= Stephen Frink =

Underwater photographer and publisher

Stephen Frink (born 1949) is a prolific underwater photographer, wildlife photographer, photo journalist, editor and publisher. Frink has contributed to Skin Diver magazine and Scuba Diving magazine. He is currently the publisher of Alert Diver magazine, an upscale quarterly publication for the Divers Alert Network.

== Early life ==
Frink was born in Iowa and moved to Illinois in his youth. He was a competitive swimmer in his youth. He moved to Key Largo, Florida in 1978.

== Career ==
In Key Largo, he maintains a small studio for underwater photo services, as well as camera rentals, film processing, and dive tours. Frink has his own stock photo agency, Stephen Frink Collection.

Frink has been commissioned by commercial clients including Oceanic, Canon, Nikon, American Express, Rolex, and Victoria's Secret. In March 2020 he was named Photographer of the Week by Dive Photo Guide. He is a "Canon Explorer of Light," and the only marine photographer within this select group of professionals. His work has appeared on the cover of Newsweek magazine and is displayed on the walls of Murray Nelson Government & Cultural Center in Florida.

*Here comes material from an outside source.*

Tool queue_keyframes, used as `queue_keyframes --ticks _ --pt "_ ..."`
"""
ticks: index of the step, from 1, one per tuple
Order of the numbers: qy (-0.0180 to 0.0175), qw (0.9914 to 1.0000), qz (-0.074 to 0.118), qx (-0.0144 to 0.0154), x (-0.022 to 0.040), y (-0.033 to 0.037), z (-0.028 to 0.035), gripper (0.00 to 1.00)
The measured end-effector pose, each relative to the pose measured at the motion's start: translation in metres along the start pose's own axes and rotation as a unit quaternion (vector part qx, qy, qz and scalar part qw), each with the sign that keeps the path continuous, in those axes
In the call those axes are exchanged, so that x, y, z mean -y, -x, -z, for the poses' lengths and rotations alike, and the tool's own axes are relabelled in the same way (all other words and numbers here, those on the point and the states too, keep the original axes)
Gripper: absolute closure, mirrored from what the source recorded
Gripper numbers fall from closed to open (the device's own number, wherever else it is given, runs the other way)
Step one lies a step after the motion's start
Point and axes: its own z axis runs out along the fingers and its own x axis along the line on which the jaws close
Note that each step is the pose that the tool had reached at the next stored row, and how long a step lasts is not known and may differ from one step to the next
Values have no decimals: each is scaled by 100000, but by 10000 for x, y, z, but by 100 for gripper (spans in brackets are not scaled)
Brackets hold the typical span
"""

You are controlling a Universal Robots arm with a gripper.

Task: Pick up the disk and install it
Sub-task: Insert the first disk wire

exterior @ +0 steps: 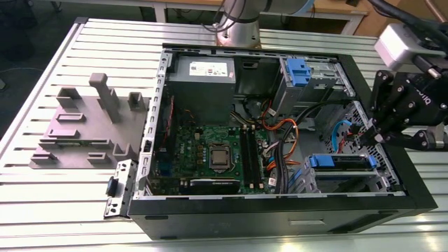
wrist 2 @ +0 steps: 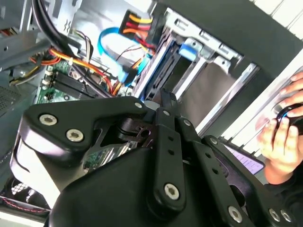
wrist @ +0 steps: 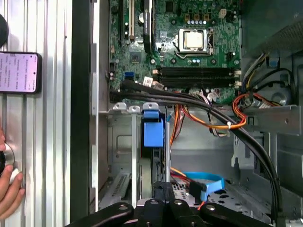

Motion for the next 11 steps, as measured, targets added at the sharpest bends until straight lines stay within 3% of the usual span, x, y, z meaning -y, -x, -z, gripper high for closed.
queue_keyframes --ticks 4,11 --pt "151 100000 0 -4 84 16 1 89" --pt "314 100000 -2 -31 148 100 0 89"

In 2011, he went on an expedition for oceanic whitetip sharks with fellow wildlife photographers Stuart Cove and Marko Dimitrijevic. Frink and Dimitrijevic's photos from several shark expeditions have been awarded prizes, including part of Alert Diver's Ocean Views Highly Honored Gallery in 2017. In 2016, he was awarded the Distinguished NOGI award for art by the Academy of Underwater Arts and Science.

He is often cited as one of the most frequently published underwater photographers in the world.

== Personal life ==
He has a second home in Rougemont, North Carolina.